Dr. Jessica DeJohn Bergen Receives Two Research Awards
McNeese State University assistant professor of history, Dr. Jessica DeJohn Bergen, has received two awards to further her research for her upcoming book, Unbecoming Acadian. They are the Frank Hideo Kono Fellowship from The Huntington Library, one of the world’s great independent research libraries located in California; and the J.Y. Sanders Research Scholar Award from Southeastern Louisiana University.
The book will follow how Acadians in Louisiana built their social, cultural and political identities across the Antebellum, Civil War, Reconstruction and New South periods, eventually becoming the people now referred to as Cajun.

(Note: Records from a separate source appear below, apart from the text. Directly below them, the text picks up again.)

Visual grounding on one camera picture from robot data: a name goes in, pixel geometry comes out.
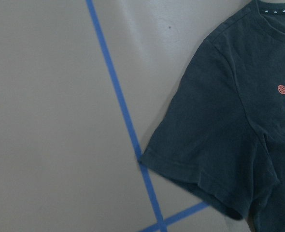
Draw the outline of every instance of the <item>crew neck collar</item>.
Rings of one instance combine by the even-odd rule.
[[[251,13],[256,22],[272,37],[285,42],[285,33],[272,27],[262,14],[282,15],[285,14],[285,3],[271,3],[260,0],[252,0],[250,3]]]

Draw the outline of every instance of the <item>globe icon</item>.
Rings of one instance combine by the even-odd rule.
[[[279,86],[278,86],[278,90],[279,90],[279,92],[280,92],[281,94],[285,94],[285,86],[279,85]]]

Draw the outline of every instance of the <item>t-shirt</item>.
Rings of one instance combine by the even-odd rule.
[[[201,42],[139,162],[285,232],[285,3],[252,0]]]

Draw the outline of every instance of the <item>t-shirt sleeve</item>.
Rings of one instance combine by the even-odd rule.
[[[233,219],[264,208],[279,183],[248,122],[231,65],[208,40],[139,162]]]

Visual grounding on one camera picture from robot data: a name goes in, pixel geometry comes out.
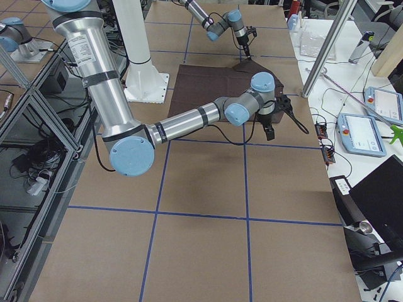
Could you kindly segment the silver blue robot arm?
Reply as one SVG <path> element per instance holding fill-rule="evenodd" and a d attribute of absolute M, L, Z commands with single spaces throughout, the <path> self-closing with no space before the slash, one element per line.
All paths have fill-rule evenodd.
<path fill-rule="evenodd" d="M 46 7 L 56 9 L 61 13 L 77 14 L 89 1 L 44 1 Z M 249 35 L 257 37 L 256 28 L 245 26 L 239 9 L 220 15 L 218 21 L 214 21 L 211 15 L 206 13 L 197 1 L 173 1 L 177 6 L 186 8 L 199 24 L 205 29 L 207 37 L 211 41 L 218 40 L 227 30 L 231 29 L 234 45 L 243 50 L 246 58 L 251 60 L 249 46 L 252 42 Z M 1 46 L 7 52 L 14 52 L 20 45 L 30 43 L 33 38 L 28 32 L 23 31 L 24 24 L 19 18 L 8 18 L 1 21 Z"/>
<path fill-rule="evenodd" d="M 228 120 L 239 126 L 250 117 L 269 115 L 275 108 L 275 80 L 268 72 L 251 79 L 236 98 L 215 101 L 152 125 L 136 120 L 129 107 L 135 99 L 163 100 L 169 76 L 153 66 L 144 15 L 138 1 L 115 1 L 115 14 L 129 62 L 121 81 L 103 29 L 96 1 L 46 1 L 54 30 L 68 42 L 83 86 L 89 91 L 104 127 L 103 141 L 112 167 L 124 176 L 139 176 L 154 163 L 159 144 Z"/>

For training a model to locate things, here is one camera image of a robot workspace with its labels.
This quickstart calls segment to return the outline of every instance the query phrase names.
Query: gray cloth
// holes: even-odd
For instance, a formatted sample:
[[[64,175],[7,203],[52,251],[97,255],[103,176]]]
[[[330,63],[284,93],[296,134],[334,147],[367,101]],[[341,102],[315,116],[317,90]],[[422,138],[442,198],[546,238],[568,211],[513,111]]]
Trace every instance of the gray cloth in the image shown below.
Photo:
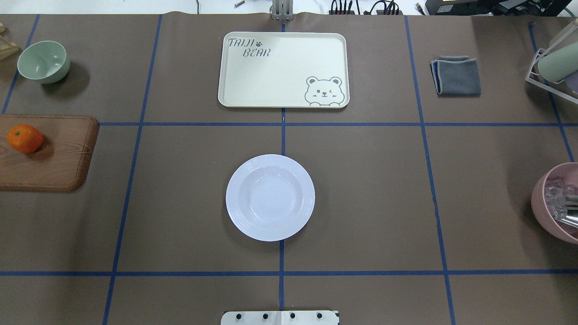
[[[431,61],[433,82],[439,95],[481,95],[477,60],[467,56],[440,56]]]

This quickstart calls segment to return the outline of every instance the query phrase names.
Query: orange fruit
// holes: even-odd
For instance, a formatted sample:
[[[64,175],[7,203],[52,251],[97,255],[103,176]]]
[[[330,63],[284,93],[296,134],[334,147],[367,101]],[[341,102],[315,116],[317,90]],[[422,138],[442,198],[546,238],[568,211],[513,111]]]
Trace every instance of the orange fruit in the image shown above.
[[[20,124],[8,132],[8,144],[23,153],[33,153],[42,146],[44,135],[36,128]]]

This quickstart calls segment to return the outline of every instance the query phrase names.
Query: green bowl
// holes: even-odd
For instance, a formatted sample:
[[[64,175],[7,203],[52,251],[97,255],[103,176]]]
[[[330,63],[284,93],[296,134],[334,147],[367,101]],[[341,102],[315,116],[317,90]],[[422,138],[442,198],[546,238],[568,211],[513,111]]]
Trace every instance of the green bowl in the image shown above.
[[[17,65],[18,72],[26,79],[54,83],[68,73],[71,61],[60,43],[44,40],[24,50]]]

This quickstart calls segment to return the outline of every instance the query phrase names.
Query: white plate
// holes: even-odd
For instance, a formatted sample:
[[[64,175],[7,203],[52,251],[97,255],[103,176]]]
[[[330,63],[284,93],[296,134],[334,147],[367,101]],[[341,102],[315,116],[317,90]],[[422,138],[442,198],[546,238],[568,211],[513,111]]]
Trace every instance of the white plate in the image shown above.
[[[233,173],[225,198],[231,220],[245,235],[266,242],[296,234],[315,206],[315,188],[295,160],[264,154]]]
[[[227,107],[344,108],[347,46],[336,33],[230,32],[218,100]]]

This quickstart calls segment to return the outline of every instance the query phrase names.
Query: bear drawing
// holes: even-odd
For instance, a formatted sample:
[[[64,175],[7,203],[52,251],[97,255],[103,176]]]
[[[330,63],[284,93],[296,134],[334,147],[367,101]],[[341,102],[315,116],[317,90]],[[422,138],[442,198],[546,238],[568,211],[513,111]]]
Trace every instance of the bear drawing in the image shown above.
[[[307,78],[307,92],[305,100],[309,106],[339,106],[345,95],[341,91],[341,79],[333,77],[329,80],[320,80],[316,77]]]

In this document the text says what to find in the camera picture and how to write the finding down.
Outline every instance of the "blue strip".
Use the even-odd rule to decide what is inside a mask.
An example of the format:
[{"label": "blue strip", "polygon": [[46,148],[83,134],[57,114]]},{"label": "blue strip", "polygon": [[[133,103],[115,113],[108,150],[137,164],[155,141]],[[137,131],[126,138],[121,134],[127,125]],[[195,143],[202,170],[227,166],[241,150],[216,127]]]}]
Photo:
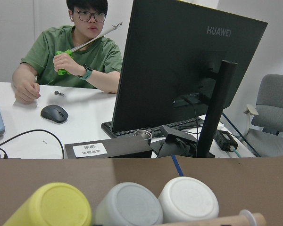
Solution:
[{"label": "blue strip", "polygon": [[172,160],[173,160],[173,162],[174,162],[174,165],[175,165],[175,167],[176,167],[176,169],[177,169],[177,172],[178,172],[179,176],[180,176],[180,177],[183,177],[183,172],[182,172],[182,170],[181,170],[181,168],[180,168],[180,165],[179,165],[179,163],[178,163],[178,161],[177,161],[176,156],[175,156],[175,155],[171,155],[171,157],[172,157]]}]

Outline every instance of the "black keyboard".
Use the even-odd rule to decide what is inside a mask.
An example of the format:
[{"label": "black keyboard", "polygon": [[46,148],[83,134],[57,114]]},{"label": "black keyboard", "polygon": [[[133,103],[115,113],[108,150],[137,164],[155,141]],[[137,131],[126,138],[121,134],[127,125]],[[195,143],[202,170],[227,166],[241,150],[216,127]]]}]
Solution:
[{"label": "black keyboard", "polygon": [[[201,126],[204,122],[201,118],[197,118],[197,120],[198,122],[196,122],[195,118],[192,118],[192,119],[188,119],[184,121],[170,123],[170,124],[167,124],[167,126],[173,129],[177,129],[177,130],[192,129],[192,128],[195,128],[197,125]],[[159,127],[160,126],[153,127],[153,128],[143,128],[143,130],[149,131],[152,134],[152,138],[163,137],[163,134],[159,130]],[[134,130],[121,131],[121,132],[112,132],[110,121],[102,123],[101,128],[111,138],[134,136],[135,131],[139,130],[139,129],[134,129]]]}]

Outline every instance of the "hand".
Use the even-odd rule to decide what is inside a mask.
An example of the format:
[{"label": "hand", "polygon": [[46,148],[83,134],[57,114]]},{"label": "hand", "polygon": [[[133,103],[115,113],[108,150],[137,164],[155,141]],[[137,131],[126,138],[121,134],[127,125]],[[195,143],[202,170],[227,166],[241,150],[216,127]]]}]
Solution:
[{"label": "hand", "polygon": [[59,69],[65,69],[72,75],[76,76],[83,76],[86,74],[85,68],[74,61],[74,59],[71,58],[67,53],[62,53],[54,56],[53,65],[56,72],[58,72]]},{"label": "hand", "polygon": [[40,85],[29,81],[19,84],[15,92],[16,100],[23,104],[30,104],[40,96]]}]

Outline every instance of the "black hair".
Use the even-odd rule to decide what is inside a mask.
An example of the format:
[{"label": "black hair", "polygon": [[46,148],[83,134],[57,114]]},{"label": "black hair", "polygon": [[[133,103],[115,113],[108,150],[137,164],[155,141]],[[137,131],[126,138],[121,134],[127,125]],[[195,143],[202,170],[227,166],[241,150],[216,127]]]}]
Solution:
[{"label": "black hair", "polygon": [[97,12],[107,14],[108,11],[108,2],[107,0],[66,0],[68,9],[72,12],[75,7],[81,9],[92,8]]}]

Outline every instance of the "black monitor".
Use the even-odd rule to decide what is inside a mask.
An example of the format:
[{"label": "black monitor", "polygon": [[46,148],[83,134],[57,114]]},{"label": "black monitor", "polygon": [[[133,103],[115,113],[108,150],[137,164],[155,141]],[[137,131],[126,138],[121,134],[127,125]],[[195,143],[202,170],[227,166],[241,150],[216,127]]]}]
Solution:
[{"label": "black monitor", "polygon": [[[151,128],[208,114],[214,73],[218,78],[222,61],[235,62],[234,74],[226,78],[228,91],[210,109],[218,123],[221,113],[214,109],[231,104],[266,26],[178,0],[134,0],[111,130]],[[215,132],[216,124],[210,124]]]}]

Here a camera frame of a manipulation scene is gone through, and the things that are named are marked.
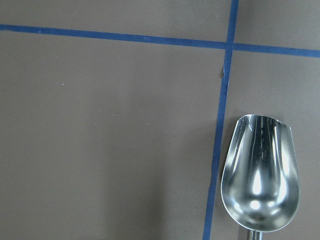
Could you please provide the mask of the steel ice scoop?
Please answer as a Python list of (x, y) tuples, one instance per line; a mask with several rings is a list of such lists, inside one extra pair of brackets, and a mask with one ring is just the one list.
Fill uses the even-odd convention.
[(248, 239), (261, 240), (295, 217), (300, 181), (291, 128), (257, 114), (237, 122), (227, 152), (220, 193)]

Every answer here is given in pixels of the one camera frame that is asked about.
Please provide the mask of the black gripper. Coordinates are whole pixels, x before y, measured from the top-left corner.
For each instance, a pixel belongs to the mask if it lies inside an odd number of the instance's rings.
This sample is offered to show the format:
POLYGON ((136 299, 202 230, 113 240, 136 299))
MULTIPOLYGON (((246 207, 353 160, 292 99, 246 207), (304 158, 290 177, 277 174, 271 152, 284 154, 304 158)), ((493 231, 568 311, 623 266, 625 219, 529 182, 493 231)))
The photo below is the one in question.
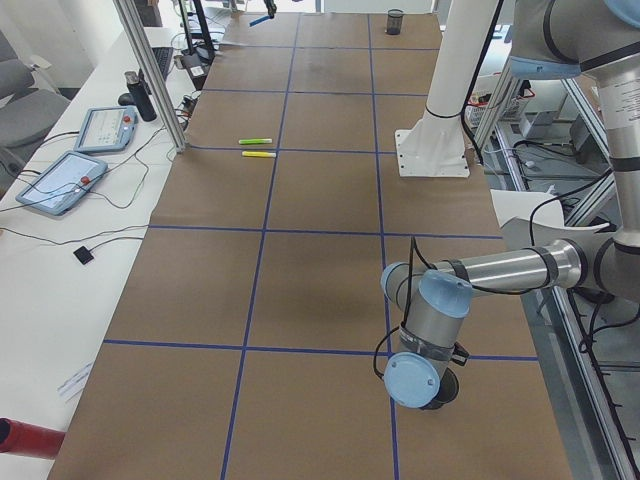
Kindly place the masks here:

Bergen says the book will push back against familiar images of South Louisiana as simply “Cajun Country” or “Acadiana” by showing that those identities were forged through real struggles over race, gender and belonging. At a time when Americans are grappling with debates over how race and history are taught in schools and whose stories get told in public life, she hopes her research returns to the historical roots of those unresolved questions.
The Huntington fellowship gives Bergen a month to dig into collections that shed light on how national narratives about the South shaped and were shaped by local identities like that of the Acadians, while the Sanders award supports research at the Center for Southeast Louisiana Studies at Southeastern, which holds archival materials essential to understanding Acadian life at the regional level.
“Between the two, I can work at both ends of the scale the book requires: the national story and the deeply local one,” she said.